__What you need to do__: When you reach the line containing "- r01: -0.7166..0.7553", begin reproducing the material exactly, stop after the line containing "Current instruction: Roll", and leave out any pictures along the way.

<<<<

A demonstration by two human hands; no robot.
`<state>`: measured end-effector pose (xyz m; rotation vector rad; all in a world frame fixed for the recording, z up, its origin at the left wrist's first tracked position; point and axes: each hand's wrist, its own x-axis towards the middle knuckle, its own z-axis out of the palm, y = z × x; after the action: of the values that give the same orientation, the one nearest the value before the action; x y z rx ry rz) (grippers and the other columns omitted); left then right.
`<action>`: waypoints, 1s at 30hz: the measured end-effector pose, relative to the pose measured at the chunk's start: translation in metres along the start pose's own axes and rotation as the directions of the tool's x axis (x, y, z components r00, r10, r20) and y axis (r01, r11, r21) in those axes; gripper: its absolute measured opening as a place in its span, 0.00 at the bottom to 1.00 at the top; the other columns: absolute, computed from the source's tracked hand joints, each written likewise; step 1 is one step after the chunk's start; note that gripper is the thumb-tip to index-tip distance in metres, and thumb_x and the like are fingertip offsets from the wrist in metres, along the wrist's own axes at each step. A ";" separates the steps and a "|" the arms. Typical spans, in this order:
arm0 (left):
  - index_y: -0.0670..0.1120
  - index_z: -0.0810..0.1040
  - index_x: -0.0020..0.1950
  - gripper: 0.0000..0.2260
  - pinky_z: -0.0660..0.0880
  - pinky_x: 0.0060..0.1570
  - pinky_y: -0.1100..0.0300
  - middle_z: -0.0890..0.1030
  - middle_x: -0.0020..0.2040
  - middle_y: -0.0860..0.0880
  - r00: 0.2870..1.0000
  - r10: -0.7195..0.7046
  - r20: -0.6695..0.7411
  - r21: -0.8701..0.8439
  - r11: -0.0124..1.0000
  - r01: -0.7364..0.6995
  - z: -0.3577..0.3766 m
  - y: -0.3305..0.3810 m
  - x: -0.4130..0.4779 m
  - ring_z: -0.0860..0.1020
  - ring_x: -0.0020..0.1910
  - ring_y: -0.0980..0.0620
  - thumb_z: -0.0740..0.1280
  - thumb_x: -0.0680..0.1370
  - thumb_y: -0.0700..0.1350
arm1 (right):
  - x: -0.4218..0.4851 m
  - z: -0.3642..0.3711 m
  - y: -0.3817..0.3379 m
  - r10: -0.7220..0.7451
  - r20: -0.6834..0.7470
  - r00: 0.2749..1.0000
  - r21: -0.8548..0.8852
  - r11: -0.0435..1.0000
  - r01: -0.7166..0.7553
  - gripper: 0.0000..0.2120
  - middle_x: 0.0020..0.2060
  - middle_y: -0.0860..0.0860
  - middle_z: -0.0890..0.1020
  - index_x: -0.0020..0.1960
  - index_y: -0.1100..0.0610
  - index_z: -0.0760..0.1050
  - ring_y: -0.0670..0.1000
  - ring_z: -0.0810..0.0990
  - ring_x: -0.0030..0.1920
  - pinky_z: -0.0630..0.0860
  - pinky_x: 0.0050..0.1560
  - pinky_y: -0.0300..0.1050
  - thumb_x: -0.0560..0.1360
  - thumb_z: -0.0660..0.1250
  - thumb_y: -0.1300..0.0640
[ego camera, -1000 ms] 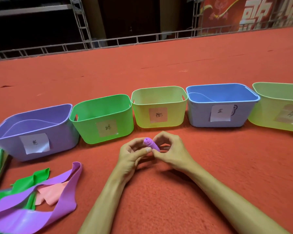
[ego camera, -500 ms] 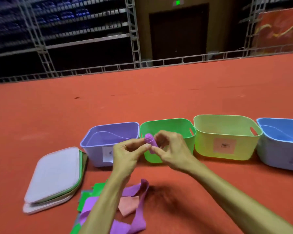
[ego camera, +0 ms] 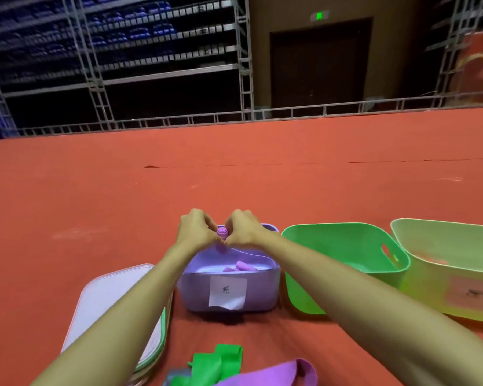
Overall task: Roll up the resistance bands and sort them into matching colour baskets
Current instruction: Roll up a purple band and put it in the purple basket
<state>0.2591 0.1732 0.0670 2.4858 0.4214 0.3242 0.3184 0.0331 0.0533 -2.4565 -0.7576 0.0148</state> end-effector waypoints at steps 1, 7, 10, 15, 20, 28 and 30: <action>0.47 0.85 0.33 0.10 0.83 0.42 0.53 0.85 0.32 0.47 0.999 -0.027 0.036 0.018 0.999 0.026 0.007 -0.009 0.011 0.85 0.37 0.48 0.82 0.56 0.44 | 0.008 0.008 0.002 0.021 0.039 0.999 -0.030 0.999 -0.020 0.17 0.28 0.54 0.74 0.31 0.58 0.75 0.59 0.73 0.35 0.65 0.31 0.46 0.65 0.79 0.50; 0.44 0.85 0.45 0.10 0.78 0.42 0.54 0.85 0.43 0.42 0.996 -0.065 0.066 0.190 0.980 0.051 0.044 -0.036 0.042 0.84 0.48 0.43 0.78 0.65 0.43 | 0.047 0.047 0.011 0.105 0.239 0.965 -0.165 0.984 -0.066 0.05 0.27 0.51 0.80 0.38 0.58 0.82 0.53 0.81 0.34 0.74 0.33 0.44 0.68 0.77 0.59; 0.46 0.80 0.42 0.10 0.73 0.39 0.55 0.81 0.39 0.46 0.988 -0.118 0.097 0.261 0.961 0.089 0.054 -0.043 0.050 0.84 0.49 0.44 0.79 0.66 0.42 | 0.057 0.062 0.020 0.131 0.272 0.953 -0.146 0.985 -0.094 0.05 0.29 0.52 0.82 0.44 0.63 0.84 0.51 0.85 0.35 0.83 0.39 0.45 0.71 0.73 0.61; 0.46 0.77 0.40 0.13 0.74 0.37 0.56 0.79 0.35 0.47 0.986 -0.118 0.114 0.352 0.933 0.071 0.052 -0.039 0.049 0.81 0.42 0.48 0.81 0.64 0.41 | 0.053 0.058 0.013 0.114 0.325 0.939 -0.158 0.985 -0.065 0.03 0.30 0.52 0.84 0.40 0.61 0.83 0.50 0.85 0.34 0.84 0.42 0.47 0.71 0.74 0.61; 0.47 0.87 0.45 0.13 0.82 0.46 0.54 0.87 0.42 0.43 1.000 0.022 0.000 0.194 0.981 -0.022 0.024 -0.042 0.027 0.86 0.44 0.46 0.79 0.61 0.42 | 0.025 0.020 0.003 0.020 -0.095 0.995 -0.061 0.998 -0.026 0.05 0.36 0.57 0.85 0.39 0.58 0.84 0.58 0.86 0.44 0.82 0.45 0.49 0.67 0.72 0.58; 0.48 0.86 0.40 0.04 0.81 0.38 0.53 0.85 0.34 0.51 0.950 0.312 0.027 -0.228 0.927 -0.298 -0.016 -0.066 -0.155 0.81 0.32 0.57 0.78 0.74 0.42 | -0.201 -0.017 0.006 -0.125 -0.188 0.974 0.305 0.935 0.179 0.12 0.26 0.51 0.82 0.34 0.58 0.81 0.41 0.74 0.24 0.72 0.30 0.40 0.75 0.75 0.58; 0.50 0.86 0.40 0.09 0.82 0.40 0.50 0.85 0.35 0.54 0.936 0.253 0.247 -0.129 0.965 -0.227 -0.014 -0.088 -0.188 0.81 0.33 0.57 0.79 0.70 0.54 | -0.239 0.001 0.017 -0.013 -0.087 0.996 0.176 0.984 0.028 0.15 0.26 0.47 0.81 0.33 0.55 0.80 0.42 0.76 0.27 0.70 0.34 0.41 0.72 0.78 0.48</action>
<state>0.0618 0.1789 0.0011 2.4411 -0.0086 0.1056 0.1262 -0.1031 0.0081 -2.2662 -0.7126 -0.0295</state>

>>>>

__Answer for this exercise__:
  - r01: -0.7166..0.7553
  - gripper: 0.0000..0.2120
  - middle_x: 0.0020..0.2060
  - middle_y: -0.0860..0.0860
  - middle_z: -0.0890..0.1020
  - index_x: -0.0020..0.1960
  - index_y: -0.1100..0.0610
  - index_z: -0.0760..0.1050
  - ring_y: -0.0670..0.1000
  - ring_z: -0.0810..0.0990
  - ring_x: -0.0030..0.1920
  - pinky_z: -0.0630..0.0860
  - pinky_x: 0.0050..0.1560
  - pinky_y: -0.0300..0.1050
  - thumb_x: -0.0560..0.1360
  - thumb_z: -0.0660..0.1250
  - thumb_y: -0.1300..0.0640
[ego camera, -1000 ms] 
[ego camera, -500 ms] 
[ego camera, +0 ms] 
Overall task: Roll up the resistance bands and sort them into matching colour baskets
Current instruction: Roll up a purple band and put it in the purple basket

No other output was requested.